Cleanliness and godliness

His host was amazed to see that [Jesus] sat down to eat without first performing the ceremonial washing required by Jewish custom. Then the Lord said to him, “You Pharisees are so careful to clean the outside of the cup and the dish, but inside you are still filthy—full of greed and wickedness! Fools! Didn’t God make the inside as well as the outside?” —Luke 11:38-40, NLT

You get the impression that Jesus wasn’t the sort of dinner guest who kept the crowd howling over the latest Philistine jokes while scarfing down hors d’oeuvres.

A neighbor came to the door last week to borrow dental floss. I can remember my mother going next door to borrow a couple of eggs, but floss? The times they are a-changin’.

My wife, a kind and generous soul, went to my medicine cabinet and cheerfully offered our friend my last spool of floss.

I brush my teeth faithfully. I use an ergonomically designed tooth brush, non-motorized, but engineered by top designers. It’s a little known fact that your best toothbrush engineers can command a six-figure income. Lots of competition. Big profits ride on the latest technology. America is more serious about fighting tooth-decay than terrorism.

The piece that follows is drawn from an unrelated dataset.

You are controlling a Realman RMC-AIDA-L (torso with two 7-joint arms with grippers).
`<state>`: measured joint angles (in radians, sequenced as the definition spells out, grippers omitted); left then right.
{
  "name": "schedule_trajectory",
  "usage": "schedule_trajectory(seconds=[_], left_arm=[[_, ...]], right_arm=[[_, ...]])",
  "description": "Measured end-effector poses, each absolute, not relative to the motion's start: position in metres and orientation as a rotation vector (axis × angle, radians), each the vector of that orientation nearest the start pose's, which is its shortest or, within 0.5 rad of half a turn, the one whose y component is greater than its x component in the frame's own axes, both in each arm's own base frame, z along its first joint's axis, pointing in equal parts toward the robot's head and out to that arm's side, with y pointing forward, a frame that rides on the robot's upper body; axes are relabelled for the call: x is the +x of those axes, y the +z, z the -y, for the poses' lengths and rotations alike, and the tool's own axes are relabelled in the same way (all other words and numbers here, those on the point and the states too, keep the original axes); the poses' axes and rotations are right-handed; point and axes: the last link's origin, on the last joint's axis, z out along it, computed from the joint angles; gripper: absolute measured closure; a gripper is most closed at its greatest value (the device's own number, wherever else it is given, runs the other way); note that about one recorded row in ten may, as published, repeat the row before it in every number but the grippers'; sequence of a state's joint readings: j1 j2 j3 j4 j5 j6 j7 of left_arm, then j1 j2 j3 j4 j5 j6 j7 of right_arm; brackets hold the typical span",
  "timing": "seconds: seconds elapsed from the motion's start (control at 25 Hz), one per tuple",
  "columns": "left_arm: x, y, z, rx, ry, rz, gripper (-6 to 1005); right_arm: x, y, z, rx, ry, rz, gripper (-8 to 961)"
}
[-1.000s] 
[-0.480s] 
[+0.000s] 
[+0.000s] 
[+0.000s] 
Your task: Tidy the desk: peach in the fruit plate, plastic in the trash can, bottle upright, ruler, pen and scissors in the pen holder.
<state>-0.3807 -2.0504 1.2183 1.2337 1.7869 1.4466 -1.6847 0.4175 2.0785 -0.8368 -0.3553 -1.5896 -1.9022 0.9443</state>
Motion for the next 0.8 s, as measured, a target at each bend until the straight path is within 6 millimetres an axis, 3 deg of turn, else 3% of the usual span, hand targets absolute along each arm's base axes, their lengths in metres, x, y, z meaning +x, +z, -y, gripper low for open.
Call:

Not only do I use a top-rated toothbrush, I smother it in a generous gob of a toothpaste approved by the American Dental Association.

But no matter how effectively I brush, I cannot remove every single food particle from every crevice and recess without my trusty floss. It’s been a week since my floss disappeared, and I can feel my teeth decaying day by flossless day.

My country is a world leader in hygiene, and boy does that make me proud! We have our anti-bacterial soaps and herbal shampoos, our deep-cleansing creams and moisturizing oils, our whitening toothpastes and invisible anti-perspirants. Through the wonders of modern chemistry and Yankee ingenuity, we can run the workaday marathon without breaking a sweat or emitting the faintest whiff of an offensive aroma.

It’s a great time to be alive!

Given our cultural phobias about dirt, bodily odors and germs, and our preconceived notions about the Diety, is it just me or does it seem incongruous to imagine the Son of God sitting down to eat without first washing his hands? When you picture Jesus, do you ever imagine dirty, cracked fingernails? Greasy hair? Body odor? Bad breath?

It seems sacrilegious to even suggest such things, doesn’t it?

Jesus was not your typical holy man. He touched the untouchables. He befriended the friendless. He associated with outcasts. He did not hesitate to become filthy and sweaty and grungy in the dogged pursuit of God’s calling.

The Christianity of Christ is a topsy-turvy thing. According to Jesus, the Lord of Heaven has no use for holy pantomime. The Holy God is no fan of religious theater. Jesus insulted the Pharisees—called them fools—because they were too caught up in their skin-deep spirituality to hear God calling them to a holistic, transformational walk of faith. Jesus challenged his followers to reject gamesmanship, to put aside hypocrisy and to pursue an inner and actual holiness that comes from a pure heart, pure motives and pure thinking.

According to Jesus, the sort of cleanliness that God desires is inside out and upside down.

…since we have a great High Priest set over the household of God, let us draw near with true hearts and fullest confidence, knowing that our inmost souls have been purified by the sprinkling of his blood just as our bodies are cleansed by the washing of clean water. —Hebrews 10:21,22, JB Phillips

He has purified our hearts by the sprinkling of his blood, and that has made us clean. The essence of godliness is not about outward appearances—it’s all about a clean heart.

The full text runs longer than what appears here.